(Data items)
* * * * *
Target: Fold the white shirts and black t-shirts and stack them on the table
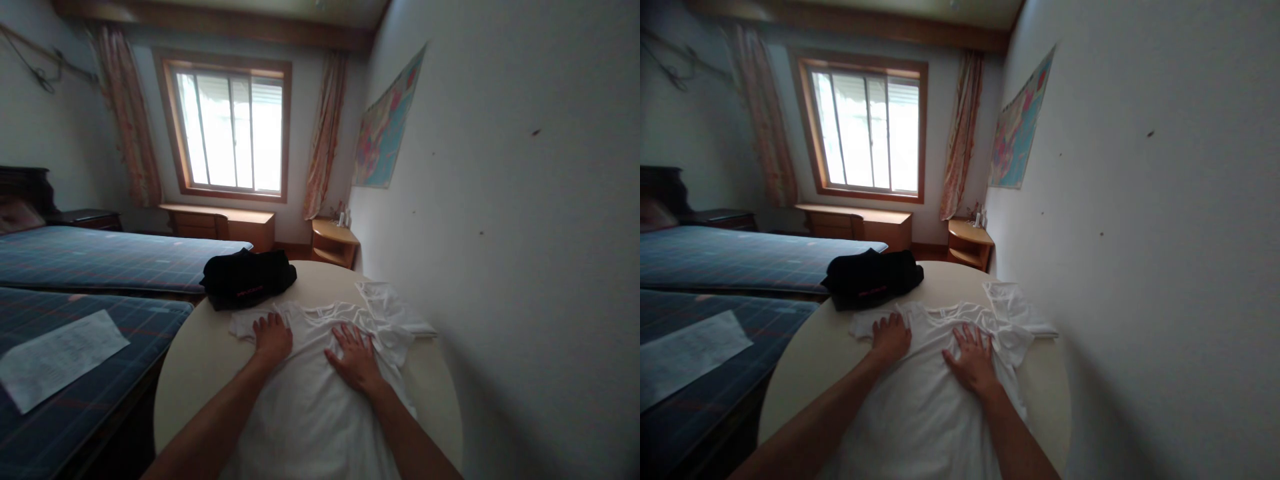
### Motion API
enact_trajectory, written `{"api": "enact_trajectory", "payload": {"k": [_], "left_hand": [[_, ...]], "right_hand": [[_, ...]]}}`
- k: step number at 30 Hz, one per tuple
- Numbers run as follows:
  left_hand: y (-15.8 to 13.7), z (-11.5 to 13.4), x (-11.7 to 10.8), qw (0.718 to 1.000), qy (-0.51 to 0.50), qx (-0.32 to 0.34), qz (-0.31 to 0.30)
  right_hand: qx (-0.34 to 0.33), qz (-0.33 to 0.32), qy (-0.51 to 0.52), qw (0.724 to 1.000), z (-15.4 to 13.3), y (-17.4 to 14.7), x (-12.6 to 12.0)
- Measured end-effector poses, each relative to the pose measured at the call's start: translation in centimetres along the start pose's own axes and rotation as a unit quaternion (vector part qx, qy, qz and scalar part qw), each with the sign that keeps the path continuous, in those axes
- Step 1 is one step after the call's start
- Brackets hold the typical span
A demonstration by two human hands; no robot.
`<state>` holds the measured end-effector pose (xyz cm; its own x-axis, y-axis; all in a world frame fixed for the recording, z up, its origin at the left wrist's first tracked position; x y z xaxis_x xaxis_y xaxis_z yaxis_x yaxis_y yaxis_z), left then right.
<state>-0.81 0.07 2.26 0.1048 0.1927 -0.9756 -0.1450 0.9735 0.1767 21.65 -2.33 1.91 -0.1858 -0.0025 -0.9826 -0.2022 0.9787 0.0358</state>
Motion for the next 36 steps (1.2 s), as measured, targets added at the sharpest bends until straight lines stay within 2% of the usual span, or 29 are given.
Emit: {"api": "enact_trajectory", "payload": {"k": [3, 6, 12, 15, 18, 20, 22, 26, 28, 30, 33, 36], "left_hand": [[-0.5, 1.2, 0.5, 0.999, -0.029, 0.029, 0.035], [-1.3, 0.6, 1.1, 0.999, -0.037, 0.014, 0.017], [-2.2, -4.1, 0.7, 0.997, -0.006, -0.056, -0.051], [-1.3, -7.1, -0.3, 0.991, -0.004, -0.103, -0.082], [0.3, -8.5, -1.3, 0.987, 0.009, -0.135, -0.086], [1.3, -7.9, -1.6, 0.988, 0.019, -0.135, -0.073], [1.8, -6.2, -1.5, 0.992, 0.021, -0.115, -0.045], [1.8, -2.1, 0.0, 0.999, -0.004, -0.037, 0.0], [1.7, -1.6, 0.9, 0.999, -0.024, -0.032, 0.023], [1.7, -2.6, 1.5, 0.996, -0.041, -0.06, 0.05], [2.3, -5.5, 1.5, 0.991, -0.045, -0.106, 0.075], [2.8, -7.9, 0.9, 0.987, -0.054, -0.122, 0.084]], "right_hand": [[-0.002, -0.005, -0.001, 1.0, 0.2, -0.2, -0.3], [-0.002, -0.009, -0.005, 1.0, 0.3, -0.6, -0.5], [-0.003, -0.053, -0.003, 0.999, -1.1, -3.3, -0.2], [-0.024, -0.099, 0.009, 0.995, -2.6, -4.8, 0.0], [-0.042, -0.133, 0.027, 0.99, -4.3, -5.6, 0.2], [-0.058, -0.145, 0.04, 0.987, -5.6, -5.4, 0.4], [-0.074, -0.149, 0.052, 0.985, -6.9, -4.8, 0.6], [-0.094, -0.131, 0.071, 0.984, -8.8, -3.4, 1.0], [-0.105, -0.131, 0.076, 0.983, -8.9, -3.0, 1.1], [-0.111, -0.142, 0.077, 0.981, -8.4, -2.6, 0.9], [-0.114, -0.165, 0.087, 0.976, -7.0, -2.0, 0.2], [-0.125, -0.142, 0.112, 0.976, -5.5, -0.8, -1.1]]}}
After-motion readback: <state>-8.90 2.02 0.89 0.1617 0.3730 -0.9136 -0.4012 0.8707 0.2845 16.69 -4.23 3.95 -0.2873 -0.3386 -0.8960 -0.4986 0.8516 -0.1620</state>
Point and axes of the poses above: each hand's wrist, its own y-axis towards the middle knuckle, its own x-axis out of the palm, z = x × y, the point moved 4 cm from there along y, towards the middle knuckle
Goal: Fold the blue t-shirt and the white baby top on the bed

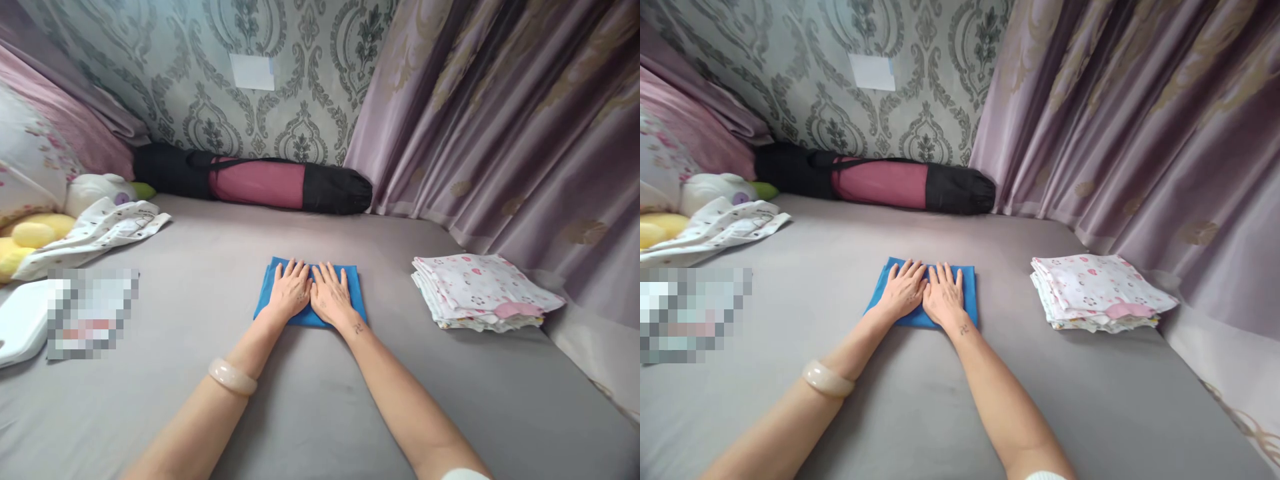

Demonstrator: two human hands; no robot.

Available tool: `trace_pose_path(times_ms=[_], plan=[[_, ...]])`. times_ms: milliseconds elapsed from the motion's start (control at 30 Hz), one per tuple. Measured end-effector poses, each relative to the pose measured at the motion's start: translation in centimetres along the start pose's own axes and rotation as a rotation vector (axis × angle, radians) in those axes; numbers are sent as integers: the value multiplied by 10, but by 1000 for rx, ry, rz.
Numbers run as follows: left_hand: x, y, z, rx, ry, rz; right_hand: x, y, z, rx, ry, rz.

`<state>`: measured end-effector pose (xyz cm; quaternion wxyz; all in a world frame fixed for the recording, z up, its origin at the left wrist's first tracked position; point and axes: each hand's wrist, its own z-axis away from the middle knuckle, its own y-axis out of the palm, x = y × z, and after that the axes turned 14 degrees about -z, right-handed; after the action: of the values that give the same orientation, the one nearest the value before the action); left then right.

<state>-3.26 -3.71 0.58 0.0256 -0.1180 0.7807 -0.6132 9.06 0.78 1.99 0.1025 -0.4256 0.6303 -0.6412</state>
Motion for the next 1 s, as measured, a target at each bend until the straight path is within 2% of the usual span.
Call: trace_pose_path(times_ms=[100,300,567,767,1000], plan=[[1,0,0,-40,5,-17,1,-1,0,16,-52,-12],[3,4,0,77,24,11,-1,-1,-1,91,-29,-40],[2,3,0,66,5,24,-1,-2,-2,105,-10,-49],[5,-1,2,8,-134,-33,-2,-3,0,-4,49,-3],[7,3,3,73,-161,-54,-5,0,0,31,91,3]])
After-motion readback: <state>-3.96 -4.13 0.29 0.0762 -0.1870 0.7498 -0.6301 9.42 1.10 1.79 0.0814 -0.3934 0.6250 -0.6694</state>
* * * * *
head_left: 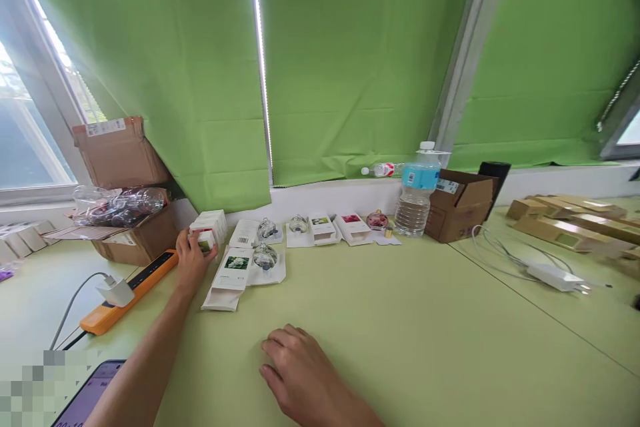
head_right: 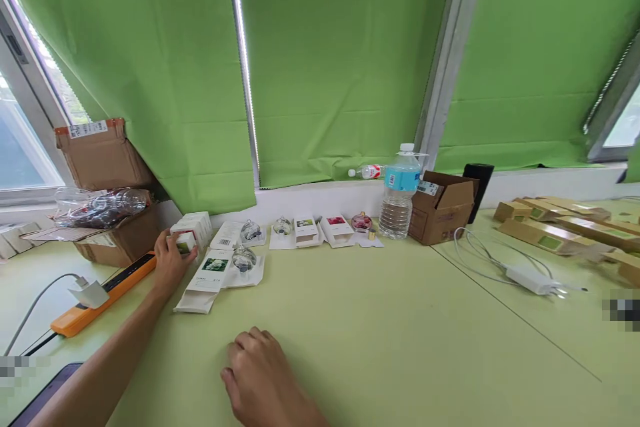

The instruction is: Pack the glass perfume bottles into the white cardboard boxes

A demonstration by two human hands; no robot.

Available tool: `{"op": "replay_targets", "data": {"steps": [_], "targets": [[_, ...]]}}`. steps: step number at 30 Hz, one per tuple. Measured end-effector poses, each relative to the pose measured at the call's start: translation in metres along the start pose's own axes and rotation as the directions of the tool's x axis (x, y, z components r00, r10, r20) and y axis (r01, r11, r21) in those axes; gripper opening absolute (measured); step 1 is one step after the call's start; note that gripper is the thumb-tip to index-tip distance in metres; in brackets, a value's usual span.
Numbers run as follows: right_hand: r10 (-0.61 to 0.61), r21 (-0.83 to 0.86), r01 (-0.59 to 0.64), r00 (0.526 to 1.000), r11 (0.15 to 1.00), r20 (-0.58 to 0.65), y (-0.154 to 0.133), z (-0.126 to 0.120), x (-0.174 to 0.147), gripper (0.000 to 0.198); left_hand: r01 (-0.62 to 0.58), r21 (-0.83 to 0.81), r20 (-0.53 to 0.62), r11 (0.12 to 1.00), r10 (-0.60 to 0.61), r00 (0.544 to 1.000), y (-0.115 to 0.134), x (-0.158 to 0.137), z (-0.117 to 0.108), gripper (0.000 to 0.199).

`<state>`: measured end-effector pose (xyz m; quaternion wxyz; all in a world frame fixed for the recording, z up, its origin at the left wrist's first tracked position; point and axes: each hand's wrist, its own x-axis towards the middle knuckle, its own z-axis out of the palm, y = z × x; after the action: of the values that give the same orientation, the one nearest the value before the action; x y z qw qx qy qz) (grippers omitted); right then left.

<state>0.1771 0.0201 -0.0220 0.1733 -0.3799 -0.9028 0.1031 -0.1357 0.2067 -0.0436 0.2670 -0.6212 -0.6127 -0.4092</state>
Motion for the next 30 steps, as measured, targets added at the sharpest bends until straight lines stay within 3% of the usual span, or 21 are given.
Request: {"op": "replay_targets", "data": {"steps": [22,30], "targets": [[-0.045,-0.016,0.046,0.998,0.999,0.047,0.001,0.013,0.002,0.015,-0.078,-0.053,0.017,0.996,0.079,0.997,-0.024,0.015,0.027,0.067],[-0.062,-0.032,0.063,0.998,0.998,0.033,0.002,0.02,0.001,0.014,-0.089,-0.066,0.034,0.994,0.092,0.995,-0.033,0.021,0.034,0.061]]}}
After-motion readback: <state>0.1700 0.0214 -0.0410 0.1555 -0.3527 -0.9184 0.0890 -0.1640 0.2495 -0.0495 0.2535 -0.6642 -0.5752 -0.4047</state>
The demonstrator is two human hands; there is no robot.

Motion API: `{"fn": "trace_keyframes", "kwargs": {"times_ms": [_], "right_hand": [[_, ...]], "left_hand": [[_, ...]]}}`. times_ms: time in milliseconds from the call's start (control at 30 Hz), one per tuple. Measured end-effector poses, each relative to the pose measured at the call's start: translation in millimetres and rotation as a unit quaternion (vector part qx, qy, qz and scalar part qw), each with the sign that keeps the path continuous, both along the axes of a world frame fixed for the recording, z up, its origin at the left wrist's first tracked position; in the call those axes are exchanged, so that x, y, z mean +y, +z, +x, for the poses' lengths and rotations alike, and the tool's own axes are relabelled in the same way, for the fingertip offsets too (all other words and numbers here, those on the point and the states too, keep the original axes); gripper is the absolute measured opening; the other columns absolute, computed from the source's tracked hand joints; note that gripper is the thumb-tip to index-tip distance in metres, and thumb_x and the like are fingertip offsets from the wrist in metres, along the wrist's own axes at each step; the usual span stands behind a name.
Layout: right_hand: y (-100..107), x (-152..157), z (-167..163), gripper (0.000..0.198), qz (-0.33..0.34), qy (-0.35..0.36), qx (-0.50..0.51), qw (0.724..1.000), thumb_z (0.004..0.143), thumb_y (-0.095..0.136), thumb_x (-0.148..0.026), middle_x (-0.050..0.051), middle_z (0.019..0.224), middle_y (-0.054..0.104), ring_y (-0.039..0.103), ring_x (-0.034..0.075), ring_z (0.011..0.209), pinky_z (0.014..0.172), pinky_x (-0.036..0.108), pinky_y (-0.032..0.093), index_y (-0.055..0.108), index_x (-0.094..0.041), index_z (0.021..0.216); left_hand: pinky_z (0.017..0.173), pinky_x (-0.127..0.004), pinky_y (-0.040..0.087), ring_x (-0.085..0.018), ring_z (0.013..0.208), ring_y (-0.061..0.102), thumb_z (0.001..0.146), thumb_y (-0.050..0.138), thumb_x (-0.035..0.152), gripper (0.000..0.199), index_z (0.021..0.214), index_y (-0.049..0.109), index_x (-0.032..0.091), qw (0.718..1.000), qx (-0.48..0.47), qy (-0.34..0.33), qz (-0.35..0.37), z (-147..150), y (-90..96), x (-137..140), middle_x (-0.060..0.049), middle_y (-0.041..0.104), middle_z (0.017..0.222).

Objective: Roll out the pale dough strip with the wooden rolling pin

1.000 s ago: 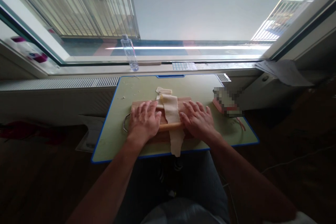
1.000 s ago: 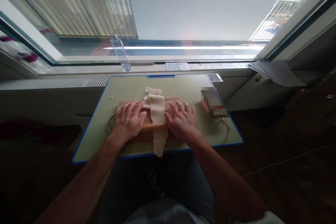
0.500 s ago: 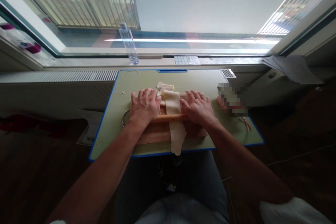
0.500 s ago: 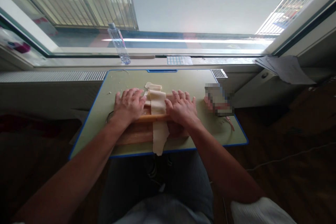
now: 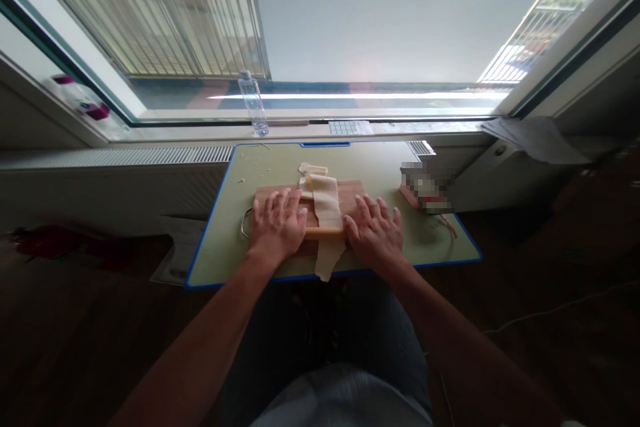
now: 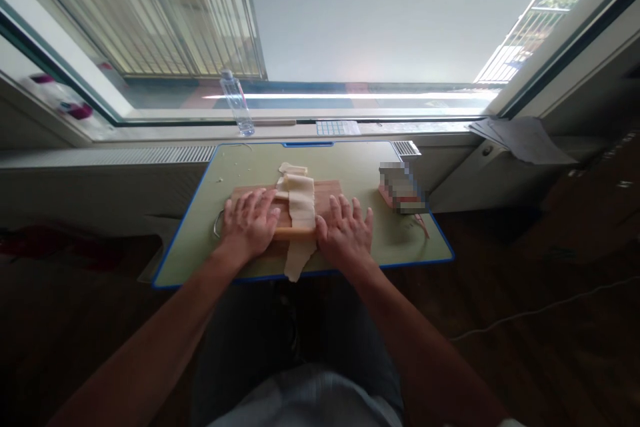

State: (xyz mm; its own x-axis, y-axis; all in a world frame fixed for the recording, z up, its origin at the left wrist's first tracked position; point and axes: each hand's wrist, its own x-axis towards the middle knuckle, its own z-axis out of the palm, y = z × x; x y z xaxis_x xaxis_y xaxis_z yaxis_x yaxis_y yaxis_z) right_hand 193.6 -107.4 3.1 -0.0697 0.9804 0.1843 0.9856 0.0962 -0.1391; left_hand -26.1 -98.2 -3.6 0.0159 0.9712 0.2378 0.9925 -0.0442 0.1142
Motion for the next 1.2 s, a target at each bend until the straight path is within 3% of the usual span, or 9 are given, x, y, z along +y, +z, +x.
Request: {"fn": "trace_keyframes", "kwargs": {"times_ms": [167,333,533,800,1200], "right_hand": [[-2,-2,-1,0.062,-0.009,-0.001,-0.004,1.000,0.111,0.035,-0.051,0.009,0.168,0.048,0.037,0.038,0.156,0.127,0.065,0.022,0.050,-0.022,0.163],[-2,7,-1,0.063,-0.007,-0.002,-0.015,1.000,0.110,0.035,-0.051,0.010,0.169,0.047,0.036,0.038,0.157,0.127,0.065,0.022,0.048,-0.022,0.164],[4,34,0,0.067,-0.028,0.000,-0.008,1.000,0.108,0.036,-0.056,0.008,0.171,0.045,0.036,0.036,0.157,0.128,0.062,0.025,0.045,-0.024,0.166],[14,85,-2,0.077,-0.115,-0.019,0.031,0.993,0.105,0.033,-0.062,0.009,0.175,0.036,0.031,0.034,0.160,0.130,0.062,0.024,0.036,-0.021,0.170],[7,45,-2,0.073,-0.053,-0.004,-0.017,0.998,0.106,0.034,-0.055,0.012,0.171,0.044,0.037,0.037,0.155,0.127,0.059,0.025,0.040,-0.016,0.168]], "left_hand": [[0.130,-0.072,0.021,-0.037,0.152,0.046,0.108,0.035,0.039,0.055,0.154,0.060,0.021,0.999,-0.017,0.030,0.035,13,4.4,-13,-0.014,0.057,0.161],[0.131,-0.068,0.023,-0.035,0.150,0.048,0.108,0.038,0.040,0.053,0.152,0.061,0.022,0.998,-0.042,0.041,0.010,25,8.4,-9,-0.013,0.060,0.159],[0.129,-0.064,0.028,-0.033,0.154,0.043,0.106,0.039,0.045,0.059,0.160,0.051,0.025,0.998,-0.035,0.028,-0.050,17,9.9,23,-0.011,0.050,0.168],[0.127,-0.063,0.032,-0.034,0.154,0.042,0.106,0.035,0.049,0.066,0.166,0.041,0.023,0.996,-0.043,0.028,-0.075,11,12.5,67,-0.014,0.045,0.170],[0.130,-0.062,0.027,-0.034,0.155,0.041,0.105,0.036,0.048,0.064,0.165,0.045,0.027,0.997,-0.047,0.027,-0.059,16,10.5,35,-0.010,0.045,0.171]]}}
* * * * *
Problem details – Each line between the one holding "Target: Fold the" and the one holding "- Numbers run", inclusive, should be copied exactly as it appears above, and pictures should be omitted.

Solution to this task –
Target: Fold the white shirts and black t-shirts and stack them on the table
### Motion API
enact_trajectory, written `{"api": "enact_trajectory", "payload": {"k": [_], "left_hand": [[_, ...]], "right_hand": [[_, ...]]}}`
- k: step number at 30 Hz, one per tuple
- Numbers run as follows:

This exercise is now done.